On this day in 1974, India played their first One-Day International at Headingley. The Ajit Wadekar-led team took on England in a 55-over encounter and managed to put up a solid fight, equalling the then-highest innings total of 265. However, John Edrich and Tony Greig helped England chase down the total with four wickets in hand and 3.5 overs to spare. Out of the (then) six Test-playing nations, India were the last team to get a taste of ODI cricket.
India came into the two-match ODI series after getting whitewashed 3-0 in Tests. They were beaten physically or mentally and only two Indian players (Bishen Bedi with Northants and S Venkataraghavan with Derbyshire) had some experience of limited-overs cricket, while others were completely new to the format.
NOT A BAD START
After England captain Mike Denness won the toss and opted to bat first, Indian openers Sunil Gavaskar and Sudhir Naik got India off to a decent start. The two added 44 runs for the first wickets before paceman Robin Jackman dismissed Naik for 18. Meanwhile, Gavaskar crafted three fours and a six in his 35-ball 28 before he was knocked over by Geoff Arnold. Coming in at No. 4, Gundappa Viswanath (4) couldn't contribute much and became Bob Woolmer's first victim.

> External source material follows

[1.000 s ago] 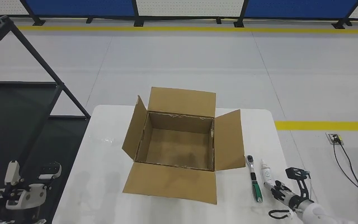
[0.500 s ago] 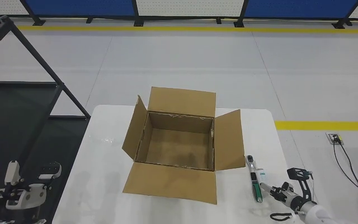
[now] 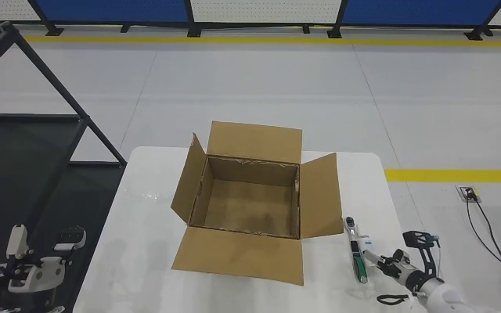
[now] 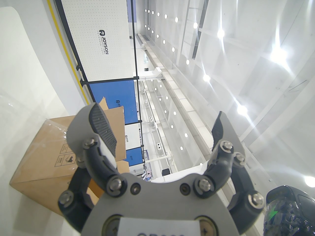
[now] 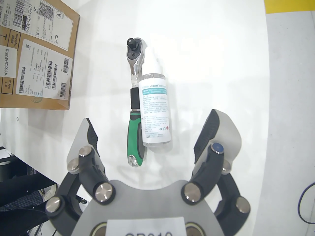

India were reduced to 60 for 3 and needed some stability. Wadekar came out to bat at No. 3 and he found a decent ally in Farokh Engineer. The wicketkeeper-batsman scored 32 off 51 and put on 70 runs for the fourth wicket with his captain. After he was dismissed by Chris Old, in came Brijesh Patel who was known to be an aggressive batsman. Wadekar was knocked over by Jackman for an 82-ball 67, studded with 10 fours, but Brijesh took the attack to the England bowlers.
The dashing right-hand middle-order batsman from Karnataka slammed eight fours and two maximums in his 78-ball 82 and helped India get to a total of 265. Syed Abid Ali did chip in with a 24-ball 17 but Brijesh didn't really get much support from the lower middle-order and tailenders. For England, Old picked up three wickets, while Arnold, Jackman and Woolmer took two each.
In response, left-arm spinner Eknath Solkar got rid of both England openers Dennis Amiss (20) and David Lloyd (34), but only after the two had given their middle-order a decent platform. Skipper Denness fell to Madan Lal for just 8 and it looked like India would make a game out of it.
Reduced to 96 for 3, Keith Fletcher (39) joined hands with Edrich and the two got their team out of trouble by adding 83 runs for the fourth wicket. Fletcher played his part but it was Greig who gave England that much-needed push by smashing 40 off just 28 deliveries. Meanwhile, Edrich was finally dismissed for a 97-ball 90 by Venkataraghavan but by then the game was already done. It was wicketkeeper-batsman Alan Knott and Old who got the job done for England with 23 balls remaining.
India dropped both Bedi and Venkataraghavan for the second game at the Oval and went top-heavy with batsmen, with Madan Lal at No. 11. It hardly mattered as India were bundled out for just 172 and England won the match by six wickets.